Order of interface implementations affects code
Jonathan M Davis
jmdavisProg at gmx.com
Thu Oct 14 10:21:30 PDT 2010
On Thursday, October 14, 2010 10:14:25 Andrej Mitrovic wrote:
> Should the order in which you implement interfaces have an effect in your
> code? It seems to be that way when you have two functions with the same
> name in the different interfaces. Here's an example:
>
> import std.stdio : writeln;
>
> interface Foo
> {
> final void run() { writeln("foo"); }
> }
>
> interface Bar
> {
> final void run() { writeln("bar"); }
> }
>
> class One : Foo, Bar
> {
> }
>
> class Two : Bar, Foo
> {
> }
>
> void main()
> {
> with (new One)
> {
> run(); // writes foo
> }
>
> with (new Two)
> {
> run(); // writes bar
> }
> }
>
> Bug?

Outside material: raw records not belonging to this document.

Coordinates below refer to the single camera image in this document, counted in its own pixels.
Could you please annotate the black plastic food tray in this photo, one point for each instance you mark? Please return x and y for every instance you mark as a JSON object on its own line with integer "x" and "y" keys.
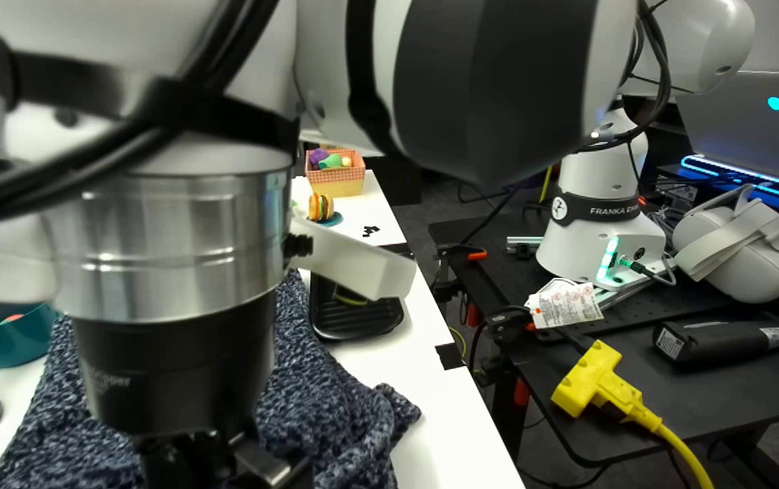
{"x": 352, "y": 321}

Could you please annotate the dark blue knit blanket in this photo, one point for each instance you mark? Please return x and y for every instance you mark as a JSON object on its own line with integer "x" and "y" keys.
{"x": 335, "y": 417}

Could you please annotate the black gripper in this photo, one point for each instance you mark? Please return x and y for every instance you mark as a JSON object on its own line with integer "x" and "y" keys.
{"x": 216, "y": 465}

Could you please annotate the white red printed packet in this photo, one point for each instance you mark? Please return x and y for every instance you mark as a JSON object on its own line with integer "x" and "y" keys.
{"x": 565, "y": 303}

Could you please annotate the white printed camera mount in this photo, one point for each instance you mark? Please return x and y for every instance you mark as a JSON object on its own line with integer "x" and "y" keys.
{"x": 363, "y": 263}

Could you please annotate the small teal plate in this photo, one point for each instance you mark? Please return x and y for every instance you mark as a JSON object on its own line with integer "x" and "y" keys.
{"x": 338, "y": 218}

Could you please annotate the white VR headset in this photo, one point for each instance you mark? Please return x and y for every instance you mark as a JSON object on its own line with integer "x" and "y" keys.
{"x": 751, "y": 263}

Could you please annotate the black side table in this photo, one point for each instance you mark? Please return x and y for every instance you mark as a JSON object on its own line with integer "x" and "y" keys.
{"x": 732, "y": 404}

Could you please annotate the felt toy burger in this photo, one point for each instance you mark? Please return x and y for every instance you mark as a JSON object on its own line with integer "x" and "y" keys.
{"x": 319, "y": 208}

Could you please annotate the black power box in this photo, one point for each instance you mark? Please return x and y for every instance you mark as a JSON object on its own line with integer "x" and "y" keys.
{"x": 724, "y": 341}

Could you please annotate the grey laptop with blue light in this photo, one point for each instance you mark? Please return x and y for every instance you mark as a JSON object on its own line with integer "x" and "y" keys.
{"x": 751, "y": 125}

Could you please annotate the white black Franka arm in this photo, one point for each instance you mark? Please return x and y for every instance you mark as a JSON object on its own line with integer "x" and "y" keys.
{"x": 498, "y": 83}

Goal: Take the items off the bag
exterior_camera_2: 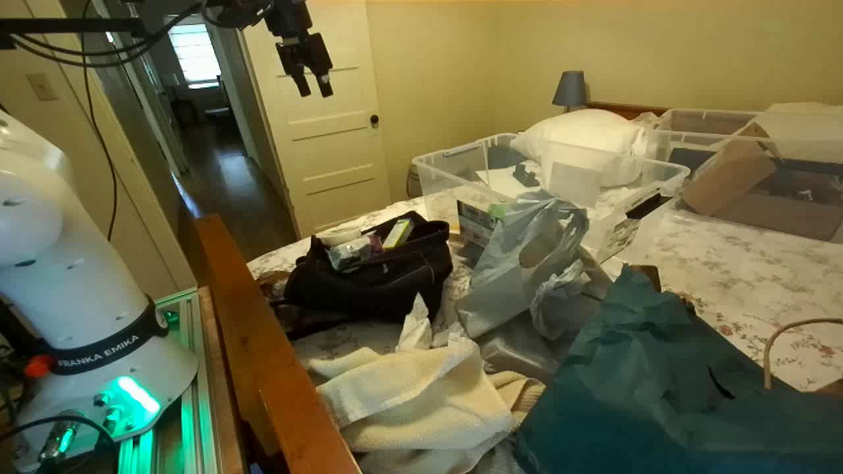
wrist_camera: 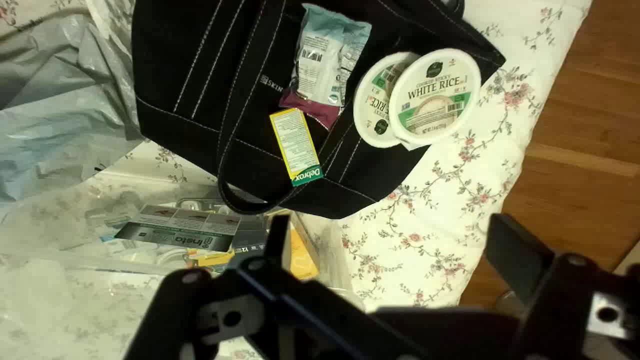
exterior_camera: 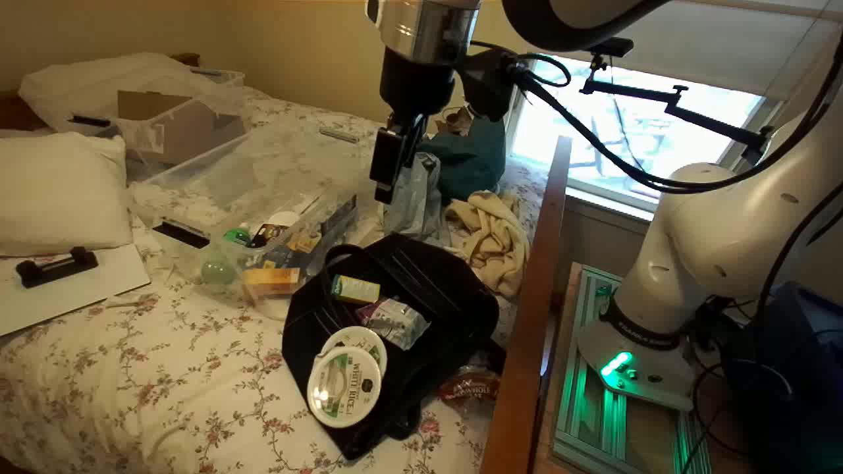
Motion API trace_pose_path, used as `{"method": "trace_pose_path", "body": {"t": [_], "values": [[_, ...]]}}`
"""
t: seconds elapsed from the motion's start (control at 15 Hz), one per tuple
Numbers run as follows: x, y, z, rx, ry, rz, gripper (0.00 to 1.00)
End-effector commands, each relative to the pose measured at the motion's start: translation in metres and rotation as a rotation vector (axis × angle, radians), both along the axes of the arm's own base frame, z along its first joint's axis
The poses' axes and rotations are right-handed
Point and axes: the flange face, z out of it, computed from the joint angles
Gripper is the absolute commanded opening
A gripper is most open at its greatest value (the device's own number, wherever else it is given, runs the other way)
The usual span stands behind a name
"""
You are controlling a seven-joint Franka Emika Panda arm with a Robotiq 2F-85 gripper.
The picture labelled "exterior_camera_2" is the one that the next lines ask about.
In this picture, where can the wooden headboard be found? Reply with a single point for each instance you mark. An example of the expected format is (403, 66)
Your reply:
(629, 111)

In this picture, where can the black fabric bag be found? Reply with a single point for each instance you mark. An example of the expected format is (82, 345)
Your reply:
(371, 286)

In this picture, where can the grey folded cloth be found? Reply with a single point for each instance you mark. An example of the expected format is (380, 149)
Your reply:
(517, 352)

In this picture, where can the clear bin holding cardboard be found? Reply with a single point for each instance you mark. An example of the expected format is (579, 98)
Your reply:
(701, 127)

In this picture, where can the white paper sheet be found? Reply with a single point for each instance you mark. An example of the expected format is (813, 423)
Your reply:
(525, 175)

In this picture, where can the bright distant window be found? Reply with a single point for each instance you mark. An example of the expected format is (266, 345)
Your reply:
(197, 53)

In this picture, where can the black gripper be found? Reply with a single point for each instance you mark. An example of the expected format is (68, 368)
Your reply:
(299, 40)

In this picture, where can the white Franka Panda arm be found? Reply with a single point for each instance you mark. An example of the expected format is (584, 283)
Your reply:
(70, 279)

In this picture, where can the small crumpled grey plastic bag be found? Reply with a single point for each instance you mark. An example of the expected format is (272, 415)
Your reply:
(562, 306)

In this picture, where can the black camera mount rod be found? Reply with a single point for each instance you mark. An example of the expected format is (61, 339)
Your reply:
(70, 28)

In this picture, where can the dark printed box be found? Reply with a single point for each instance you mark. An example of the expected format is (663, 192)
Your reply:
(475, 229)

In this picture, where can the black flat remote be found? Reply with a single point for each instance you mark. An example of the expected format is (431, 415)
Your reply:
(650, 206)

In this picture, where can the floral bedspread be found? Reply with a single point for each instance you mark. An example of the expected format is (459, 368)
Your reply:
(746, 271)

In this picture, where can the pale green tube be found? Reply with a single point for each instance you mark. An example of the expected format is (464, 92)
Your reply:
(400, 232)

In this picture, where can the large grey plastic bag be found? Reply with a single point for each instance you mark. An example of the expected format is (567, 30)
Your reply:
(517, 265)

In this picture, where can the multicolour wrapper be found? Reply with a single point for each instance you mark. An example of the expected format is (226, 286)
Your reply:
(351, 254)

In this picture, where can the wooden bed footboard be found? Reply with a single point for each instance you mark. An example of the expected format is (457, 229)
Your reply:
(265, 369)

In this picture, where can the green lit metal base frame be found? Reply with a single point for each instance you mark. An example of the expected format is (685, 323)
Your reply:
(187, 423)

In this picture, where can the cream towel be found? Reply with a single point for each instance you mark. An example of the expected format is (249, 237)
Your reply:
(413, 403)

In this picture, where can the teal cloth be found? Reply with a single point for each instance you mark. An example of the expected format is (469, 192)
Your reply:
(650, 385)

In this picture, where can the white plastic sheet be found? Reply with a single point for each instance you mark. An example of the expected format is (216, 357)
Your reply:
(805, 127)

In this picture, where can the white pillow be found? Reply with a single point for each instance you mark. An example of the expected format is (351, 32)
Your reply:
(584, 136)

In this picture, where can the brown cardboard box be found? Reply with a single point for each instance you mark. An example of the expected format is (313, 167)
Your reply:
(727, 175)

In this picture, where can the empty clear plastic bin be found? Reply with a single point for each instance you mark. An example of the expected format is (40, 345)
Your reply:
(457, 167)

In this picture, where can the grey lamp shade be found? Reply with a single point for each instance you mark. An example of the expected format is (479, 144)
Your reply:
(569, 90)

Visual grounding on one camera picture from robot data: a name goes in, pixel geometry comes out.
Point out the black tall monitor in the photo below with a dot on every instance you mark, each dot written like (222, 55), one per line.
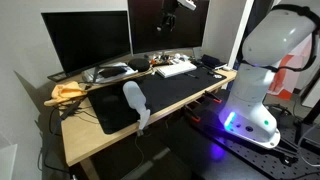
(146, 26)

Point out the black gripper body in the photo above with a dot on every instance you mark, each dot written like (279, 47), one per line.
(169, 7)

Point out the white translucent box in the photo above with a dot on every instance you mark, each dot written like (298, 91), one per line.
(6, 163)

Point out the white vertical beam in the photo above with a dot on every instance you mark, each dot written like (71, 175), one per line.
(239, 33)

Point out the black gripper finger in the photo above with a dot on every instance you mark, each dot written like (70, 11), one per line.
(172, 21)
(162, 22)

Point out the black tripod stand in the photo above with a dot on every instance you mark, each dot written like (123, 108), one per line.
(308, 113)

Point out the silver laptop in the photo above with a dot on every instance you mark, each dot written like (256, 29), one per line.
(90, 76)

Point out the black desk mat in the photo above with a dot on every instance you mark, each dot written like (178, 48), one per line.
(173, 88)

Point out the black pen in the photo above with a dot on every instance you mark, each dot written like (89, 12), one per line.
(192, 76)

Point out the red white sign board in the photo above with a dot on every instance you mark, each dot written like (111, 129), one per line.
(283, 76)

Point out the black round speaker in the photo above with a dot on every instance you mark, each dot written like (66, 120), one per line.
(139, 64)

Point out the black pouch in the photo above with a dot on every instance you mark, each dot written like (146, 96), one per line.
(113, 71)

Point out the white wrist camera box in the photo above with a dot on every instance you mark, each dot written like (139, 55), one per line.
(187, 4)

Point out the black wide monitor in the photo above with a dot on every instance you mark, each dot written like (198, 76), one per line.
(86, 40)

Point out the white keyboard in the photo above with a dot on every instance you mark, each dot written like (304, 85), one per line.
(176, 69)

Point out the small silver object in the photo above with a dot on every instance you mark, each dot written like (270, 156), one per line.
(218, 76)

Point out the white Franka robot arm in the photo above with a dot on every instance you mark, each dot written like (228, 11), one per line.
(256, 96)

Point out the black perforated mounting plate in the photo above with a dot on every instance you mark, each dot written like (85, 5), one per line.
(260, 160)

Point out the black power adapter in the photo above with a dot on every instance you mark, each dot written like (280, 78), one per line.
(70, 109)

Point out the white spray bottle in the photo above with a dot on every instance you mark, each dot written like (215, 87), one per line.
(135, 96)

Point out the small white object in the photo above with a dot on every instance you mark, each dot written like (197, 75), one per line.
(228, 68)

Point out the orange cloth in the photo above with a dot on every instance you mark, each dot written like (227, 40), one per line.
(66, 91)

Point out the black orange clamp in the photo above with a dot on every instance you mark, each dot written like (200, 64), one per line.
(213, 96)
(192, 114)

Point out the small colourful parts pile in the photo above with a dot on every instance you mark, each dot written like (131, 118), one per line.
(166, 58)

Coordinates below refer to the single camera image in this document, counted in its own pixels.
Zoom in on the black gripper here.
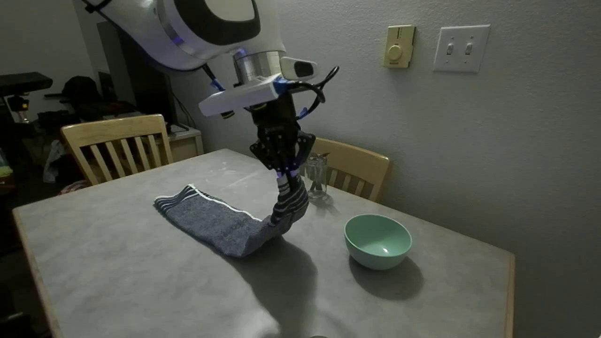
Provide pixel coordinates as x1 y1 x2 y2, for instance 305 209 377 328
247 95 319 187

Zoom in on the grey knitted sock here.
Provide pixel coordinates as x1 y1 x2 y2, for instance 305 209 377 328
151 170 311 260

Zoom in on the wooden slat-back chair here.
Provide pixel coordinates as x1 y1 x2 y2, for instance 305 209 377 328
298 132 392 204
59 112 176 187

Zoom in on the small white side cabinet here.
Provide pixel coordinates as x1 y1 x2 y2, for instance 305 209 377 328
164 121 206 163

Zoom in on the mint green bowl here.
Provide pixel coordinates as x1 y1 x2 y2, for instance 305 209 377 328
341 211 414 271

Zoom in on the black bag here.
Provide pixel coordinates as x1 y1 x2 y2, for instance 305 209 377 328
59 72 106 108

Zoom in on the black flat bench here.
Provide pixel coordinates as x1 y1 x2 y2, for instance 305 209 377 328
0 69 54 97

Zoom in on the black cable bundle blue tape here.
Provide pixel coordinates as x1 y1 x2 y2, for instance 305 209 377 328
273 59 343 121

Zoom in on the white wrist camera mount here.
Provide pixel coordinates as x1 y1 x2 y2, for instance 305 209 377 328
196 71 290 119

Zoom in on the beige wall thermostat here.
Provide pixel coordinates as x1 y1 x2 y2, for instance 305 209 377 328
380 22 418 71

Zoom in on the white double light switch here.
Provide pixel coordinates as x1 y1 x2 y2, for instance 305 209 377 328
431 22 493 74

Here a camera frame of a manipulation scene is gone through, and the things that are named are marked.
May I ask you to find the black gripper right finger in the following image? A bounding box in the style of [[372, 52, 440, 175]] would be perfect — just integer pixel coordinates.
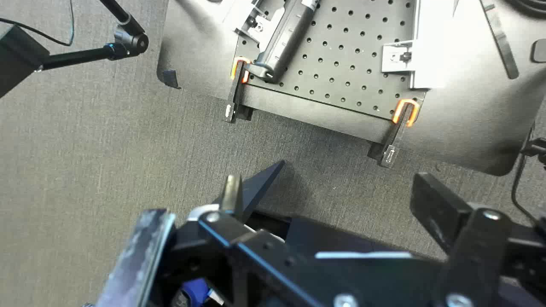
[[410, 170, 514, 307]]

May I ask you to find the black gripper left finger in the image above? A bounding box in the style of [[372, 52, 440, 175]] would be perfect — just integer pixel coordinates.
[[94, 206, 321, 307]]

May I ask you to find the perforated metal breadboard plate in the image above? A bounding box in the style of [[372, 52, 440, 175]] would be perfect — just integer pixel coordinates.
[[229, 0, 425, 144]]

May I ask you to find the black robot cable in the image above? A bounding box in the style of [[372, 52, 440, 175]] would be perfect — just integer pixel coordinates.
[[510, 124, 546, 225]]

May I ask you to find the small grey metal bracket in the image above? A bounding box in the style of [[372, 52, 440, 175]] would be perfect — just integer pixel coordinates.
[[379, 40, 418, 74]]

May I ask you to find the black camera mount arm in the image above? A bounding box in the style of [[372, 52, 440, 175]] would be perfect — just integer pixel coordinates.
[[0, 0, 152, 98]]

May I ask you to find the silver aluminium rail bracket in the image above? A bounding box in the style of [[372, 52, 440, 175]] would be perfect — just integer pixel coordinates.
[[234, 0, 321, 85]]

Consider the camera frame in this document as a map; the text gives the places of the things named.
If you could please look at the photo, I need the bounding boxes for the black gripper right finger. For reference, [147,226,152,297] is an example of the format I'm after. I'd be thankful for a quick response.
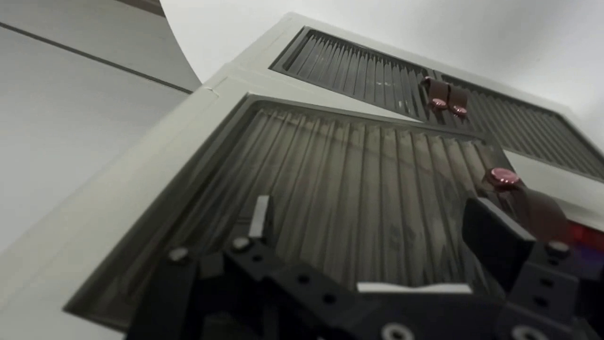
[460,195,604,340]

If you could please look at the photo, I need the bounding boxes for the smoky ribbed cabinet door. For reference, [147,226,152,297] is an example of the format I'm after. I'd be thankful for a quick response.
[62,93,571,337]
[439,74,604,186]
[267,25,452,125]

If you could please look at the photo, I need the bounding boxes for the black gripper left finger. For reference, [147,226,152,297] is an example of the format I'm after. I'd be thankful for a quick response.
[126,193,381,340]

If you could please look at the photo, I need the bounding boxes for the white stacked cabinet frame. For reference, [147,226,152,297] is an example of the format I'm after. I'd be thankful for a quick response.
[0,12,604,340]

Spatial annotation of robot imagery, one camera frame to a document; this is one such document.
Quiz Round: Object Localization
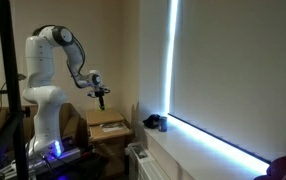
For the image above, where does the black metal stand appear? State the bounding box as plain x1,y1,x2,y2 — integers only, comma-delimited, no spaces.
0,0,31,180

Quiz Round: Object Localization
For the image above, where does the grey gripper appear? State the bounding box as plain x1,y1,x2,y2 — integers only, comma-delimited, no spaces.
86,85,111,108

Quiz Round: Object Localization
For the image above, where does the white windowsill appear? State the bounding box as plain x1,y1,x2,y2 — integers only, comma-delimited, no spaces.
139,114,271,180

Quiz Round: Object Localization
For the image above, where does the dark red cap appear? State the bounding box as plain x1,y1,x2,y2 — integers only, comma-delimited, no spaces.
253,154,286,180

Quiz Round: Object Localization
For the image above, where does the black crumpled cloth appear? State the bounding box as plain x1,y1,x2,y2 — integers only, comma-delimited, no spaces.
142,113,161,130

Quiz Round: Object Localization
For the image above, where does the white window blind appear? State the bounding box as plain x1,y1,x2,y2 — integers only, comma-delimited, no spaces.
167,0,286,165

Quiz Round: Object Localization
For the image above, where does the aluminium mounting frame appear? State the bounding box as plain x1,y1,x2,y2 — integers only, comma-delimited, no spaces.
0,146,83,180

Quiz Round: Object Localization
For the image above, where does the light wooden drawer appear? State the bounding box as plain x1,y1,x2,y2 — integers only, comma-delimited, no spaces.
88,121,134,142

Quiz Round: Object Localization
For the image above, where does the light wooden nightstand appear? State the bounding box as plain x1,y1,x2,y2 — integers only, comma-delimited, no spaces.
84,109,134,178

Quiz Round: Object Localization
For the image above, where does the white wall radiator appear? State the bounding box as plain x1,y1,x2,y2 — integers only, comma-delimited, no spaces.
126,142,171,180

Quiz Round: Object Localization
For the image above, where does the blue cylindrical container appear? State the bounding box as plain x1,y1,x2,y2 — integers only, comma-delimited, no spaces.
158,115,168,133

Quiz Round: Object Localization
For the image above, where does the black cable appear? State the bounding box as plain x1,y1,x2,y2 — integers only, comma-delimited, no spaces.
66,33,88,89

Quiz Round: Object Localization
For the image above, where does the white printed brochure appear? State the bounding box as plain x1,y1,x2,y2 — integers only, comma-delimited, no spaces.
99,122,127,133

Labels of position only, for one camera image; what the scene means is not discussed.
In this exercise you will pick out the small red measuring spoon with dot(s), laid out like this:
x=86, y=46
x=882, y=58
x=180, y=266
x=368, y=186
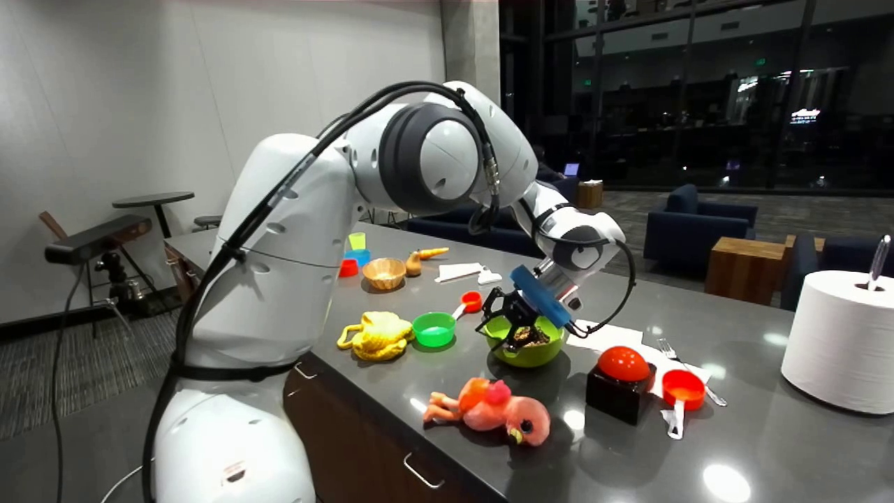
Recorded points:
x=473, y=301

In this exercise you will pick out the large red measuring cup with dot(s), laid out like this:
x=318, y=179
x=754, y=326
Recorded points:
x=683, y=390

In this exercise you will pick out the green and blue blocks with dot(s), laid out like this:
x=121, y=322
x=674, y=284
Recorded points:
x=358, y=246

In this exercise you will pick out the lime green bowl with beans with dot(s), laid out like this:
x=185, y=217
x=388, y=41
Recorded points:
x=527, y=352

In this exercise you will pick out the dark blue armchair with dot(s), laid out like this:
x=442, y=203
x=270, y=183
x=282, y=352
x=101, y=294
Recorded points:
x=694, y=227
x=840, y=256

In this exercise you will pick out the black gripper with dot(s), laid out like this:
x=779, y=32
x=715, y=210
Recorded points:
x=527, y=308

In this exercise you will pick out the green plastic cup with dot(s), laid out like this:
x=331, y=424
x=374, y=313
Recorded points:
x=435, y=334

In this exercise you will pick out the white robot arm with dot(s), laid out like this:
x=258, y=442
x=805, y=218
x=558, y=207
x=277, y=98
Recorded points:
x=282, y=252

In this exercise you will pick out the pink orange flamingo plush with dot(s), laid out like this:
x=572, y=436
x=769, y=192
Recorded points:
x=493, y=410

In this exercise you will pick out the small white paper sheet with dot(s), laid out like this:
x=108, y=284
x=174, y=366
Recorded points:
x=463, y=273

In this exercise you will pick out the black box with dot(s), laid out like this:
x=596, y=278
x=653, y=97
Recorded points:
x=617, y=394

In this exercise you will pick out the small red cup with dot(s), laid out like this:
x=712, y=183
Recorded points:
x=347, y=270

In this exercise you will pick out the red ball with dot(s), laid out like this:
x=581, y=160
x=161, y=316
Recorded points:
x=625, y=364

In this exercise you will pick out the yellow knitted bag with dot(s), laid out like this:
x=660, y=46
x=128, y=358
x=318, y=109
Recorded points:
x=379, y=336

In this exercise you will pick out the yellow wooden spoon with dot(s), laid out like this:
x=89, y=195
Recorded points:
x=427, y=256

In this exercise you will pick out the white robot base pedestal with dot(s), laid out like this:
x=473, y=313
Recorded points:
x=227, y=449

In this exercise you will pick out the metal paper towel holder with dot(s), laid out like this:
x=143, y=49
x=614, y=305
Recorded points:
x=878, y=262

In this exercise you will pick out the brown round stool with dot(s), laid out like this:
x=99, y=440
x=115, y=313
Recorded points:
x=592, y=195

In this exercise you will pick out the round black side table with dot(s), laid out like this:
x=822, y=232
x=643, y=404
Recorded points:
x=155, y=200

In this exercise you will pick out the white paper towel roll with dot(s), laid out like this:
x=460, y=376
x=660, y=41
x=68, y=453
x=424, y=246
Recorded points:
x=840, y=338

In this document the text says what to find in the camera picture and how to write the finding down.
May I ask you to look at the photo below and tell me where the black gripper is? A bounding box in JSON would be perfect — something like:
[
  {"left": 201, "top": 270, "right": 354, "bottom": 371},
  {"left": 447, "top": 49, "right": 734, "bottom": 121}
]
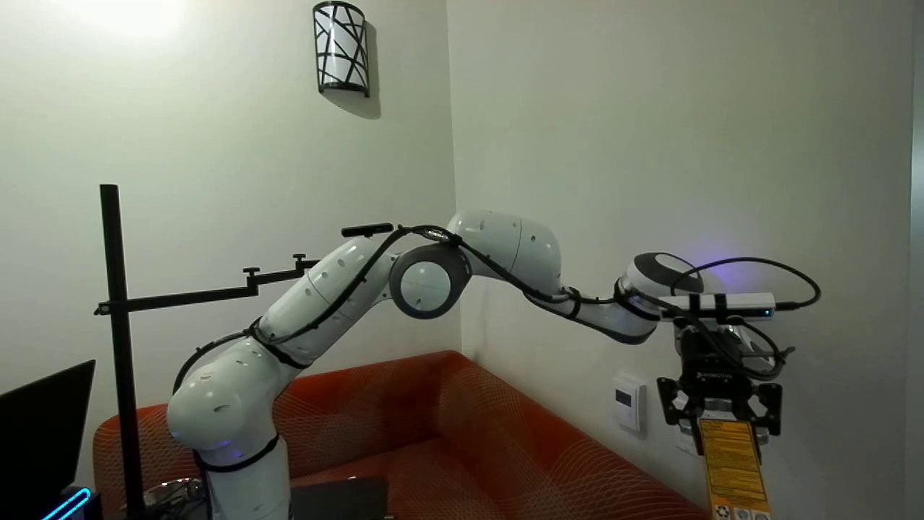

Or legitimate working code?
I'd have to pull out my copy of TDPL, but IIRC, it should not be legal to call
run() directly because it's ambiguous. Assuming that dmd was working correctly
on this issue, it wouldn't let this code compile. I believe that you'd have to
do something like Foo.run() and Bar.run() to call run(). I'd have to check TDPL
to be completely sure of the syntax though.